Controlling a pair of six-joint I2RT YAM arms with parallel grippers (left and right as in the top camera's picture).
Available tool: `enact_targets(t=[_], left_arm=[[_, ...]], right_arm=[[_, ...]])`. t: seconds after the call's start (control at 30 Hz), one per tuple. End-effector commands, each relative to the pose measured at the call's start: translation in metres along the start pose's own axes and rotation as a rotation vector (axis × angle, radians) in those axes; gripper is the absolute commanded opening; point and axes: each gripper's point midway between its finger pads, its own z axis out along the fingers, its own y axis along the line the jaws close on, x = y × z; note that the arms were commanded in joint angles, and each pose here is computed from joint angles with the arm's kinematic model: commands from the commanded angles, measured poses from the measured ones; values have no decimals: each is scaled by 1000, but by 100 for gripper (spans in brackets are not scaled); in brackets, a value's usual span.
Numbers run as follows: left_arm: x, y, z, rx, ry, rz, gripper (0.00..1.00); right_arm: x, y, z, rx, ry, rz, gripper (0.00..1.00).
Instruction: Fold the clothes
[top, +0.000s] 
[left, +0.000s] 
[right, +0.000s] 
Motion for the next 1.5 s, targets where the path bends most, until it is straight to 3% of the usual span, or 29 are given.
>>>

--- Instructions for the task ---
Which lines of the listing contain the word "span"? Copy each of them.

--- Response for this exercise ---
Available tool: `enact_targets(t=[_], left_arm=[[_, ...]], right_arm=[[_, ...]])`. t: seconds after the call's start (control at 30 Hz), one per tuple. End-effector commands, each relative to the pose measured at the call's start: translation in metres along the start pose's own axes and rotation as a rotation vector (axis × angle, radians) in those axes; gripper is the absolute commanded opening; point and axes: each gripper's point midway between its finger pads, its own z axis out along the fingers, its own y axis along the line the jaws close on, x = y × z; note that the arms were commanded in joint angles, and each pose here is computed from joint angles with the arm's kinematic model: commands from the commanded angles, measured poses from the measured ones; values have no decimals: each is scaled by 1000, but by 100 for gripper (spans in brackets are not scaled); in brackets, a value's usual span.
Motion for the next 1.5 s, targets where the path bends most, until it is straight to 3% of the usual span, or 29 are given.

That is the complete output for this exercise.